Chunks containing only static tracking scripts can remain cached ([[$analyticsHead]]). Snippets generating per-request data must be uncached ([[!snippetName]]).

Plugin Execution Order

When multiple plugins bind to the same system event, execution order matters. Set priority in the plugin properties:

  • OnWebPagePrerender fires after template rendering but before output. Ideal for modifying final HTML.
  • OnLoadWebDocument fires when the resource is loaded. Ideal for setting placeholders consumed by templates.
  • OnPageNotFound fires on 404 responses. Use this for 404 tracking.

If your analytics plugin modifies $modx->resource->_output and another plugin does the same, the last plugin to execute wins. Check the Events tab in each plugin to verify execution order.

Context-Aware Tracking

MODX supports multiple contexts (e.g., web, mobile, staging).
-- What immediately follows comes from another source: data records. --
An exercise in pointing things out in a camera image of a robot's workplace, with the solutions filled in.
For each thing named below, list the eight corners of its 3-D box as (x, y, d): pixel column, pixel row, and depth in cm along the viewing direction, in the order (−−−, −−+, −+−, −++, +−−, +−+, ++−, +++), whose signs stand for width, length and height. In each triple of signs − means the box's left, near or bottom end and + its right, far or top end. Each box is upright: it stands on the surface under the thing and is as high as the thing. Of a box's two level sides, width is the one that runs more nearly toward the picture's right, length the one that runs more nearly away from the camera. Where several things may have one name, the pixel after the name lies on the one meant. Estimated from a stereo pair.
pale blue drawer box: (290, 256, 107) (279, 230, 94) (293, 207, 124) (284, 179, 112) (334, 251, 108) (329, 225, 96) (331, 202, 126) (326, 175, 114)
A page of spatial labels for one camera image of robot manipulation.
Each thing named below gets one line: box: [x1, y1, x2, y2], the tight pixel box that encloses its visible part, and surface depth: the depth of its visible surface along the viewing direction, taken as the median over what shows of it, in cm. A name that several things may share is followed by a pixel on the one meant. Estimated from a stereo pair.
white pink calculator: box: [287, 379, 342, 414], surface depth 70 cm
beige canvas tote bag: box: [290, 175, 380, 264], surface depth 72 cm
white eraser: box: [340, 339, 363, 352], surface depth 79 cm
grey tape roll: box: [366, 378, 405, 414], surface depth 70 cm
Ensure tracking code respects context boundaries:

<?php
// In a plugin or snippet
$ctx = $modx->context->get('key');

if ($ctx === 'staging') {
    // Use debug/staging GA property
    $propertyId = 'G-STAGING';
} else {
    $propertyId = 'G-PRODUCTION';
}

Friendly URLs and Virtual Pageviews

MODX friendly URLs rewrite /index.php?id=5 to /about/. Verify that your analytics tool receives the friendly URL, not the query-string version. Check [[~[[*id]]]] output in your data layer to confirm the resolved URL.
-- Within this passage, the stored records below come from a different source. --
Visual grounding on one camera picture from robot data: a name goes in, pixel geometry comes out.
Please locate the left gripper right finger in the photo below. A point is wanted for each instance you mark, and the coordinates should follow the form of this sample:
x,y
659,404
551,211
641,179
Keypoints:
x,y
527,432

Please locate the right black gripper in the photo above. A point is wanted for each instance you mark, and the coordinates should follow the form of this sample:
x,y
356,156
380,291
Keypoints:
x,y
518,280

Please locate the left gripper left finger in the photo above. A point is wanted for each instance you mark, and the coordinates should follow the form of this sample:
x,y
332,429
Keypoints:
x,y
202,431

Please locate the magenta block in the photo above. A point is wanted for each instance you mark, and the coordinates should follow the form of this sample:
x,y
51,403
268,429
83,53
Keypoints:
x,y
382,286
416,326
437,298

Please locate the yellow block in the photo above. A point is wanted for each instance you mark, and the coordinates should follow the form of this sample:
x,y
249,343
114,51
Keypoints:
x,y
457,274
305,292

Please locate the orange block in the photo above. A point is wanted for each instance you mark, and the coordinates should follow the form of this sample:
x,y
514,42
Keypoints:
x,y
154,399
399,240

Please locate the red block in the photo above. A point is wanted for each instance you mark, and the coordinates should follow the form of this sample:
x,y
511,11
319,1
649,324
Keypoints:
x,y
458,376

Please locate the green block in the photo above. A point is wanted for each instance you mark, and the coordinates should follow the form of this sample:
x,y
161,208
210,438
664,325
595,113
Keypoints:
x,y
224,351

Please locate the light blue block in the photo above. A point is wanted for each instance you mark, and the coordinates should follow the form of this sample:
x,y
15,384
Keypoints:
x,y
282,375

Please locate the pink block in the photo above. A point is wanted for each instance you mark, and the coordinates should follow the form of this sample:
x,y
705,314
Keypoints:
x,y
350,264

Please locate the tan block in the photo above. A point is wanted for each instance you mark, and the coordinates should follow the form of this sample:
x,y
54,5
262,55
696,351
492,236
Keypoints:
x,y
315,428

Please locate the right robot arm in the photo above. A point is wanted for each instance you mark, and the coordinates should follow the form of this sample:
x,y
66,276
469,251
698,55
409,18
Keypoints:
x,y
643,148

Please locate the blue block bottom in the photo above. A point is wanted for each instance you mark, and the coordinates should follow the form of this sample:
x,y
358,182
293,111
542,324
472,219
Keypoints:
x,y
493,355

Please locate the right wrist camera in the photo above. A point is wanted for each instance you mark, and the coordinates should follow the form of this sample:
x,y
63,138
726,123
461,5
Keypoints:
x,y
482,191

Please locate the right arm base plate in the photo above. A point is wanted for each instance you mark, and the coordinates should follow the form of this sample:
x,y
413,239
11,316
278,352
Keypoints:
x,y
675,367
For AJAX-loaded content or tabbed interfaces, fire virtual pageviews manually:

// After AJAX content load
gtag('event', 'page_view', {
  page_path: '/products/detail-tab',
  page_title: 'Product Detail Tab'
});

Platform-Specific Considerations

System Events for Analytics Hooks: MODX exposes 100+ system events. Key ones for analytics:

  • OnWebPagePrerender -- modify final HTML output (script injection)
  • OnLoadWebDocument -- set placeholders before template rendering
  • OnPageNotFound -- track 404 errors
  • OnHandleRequest -- earliest hook for request-level tracking
  • OnWebLogin / OnWebLogout -- user authentication tracking

Template Variable Performance: Accessing TVs via $tv->getValue() in a snippet runs a database query per TV. For pages with many TVs, use $modx->getCollection('modTemplateVarResource', ['contentid' => $resourceId]) to batch-fetch values.

MIGX and Custom TVs: If using MIGX (multi-item grid) TVs for repeating data like product variants, parse the JSON value in your data layer snippet:

$migxData = json_decode($modx->resource->getTVValue('product_variants'), true);
$data['variant_count'] = is_array($migxData) ? count($migxData) : 0;

Multi-Context Sites: For MODX sites serving multiple domains or languages through contexts, ensure each context has its own analytics property or uses a single property with context-based custom dimensions.

Static Elements vs Database Elements: MODX can load chunks, snippets, and plugins from static files (core/components/). If your analytics elements are stored as static files, changes require cache clearing (Site > Clear Cache) to take effect.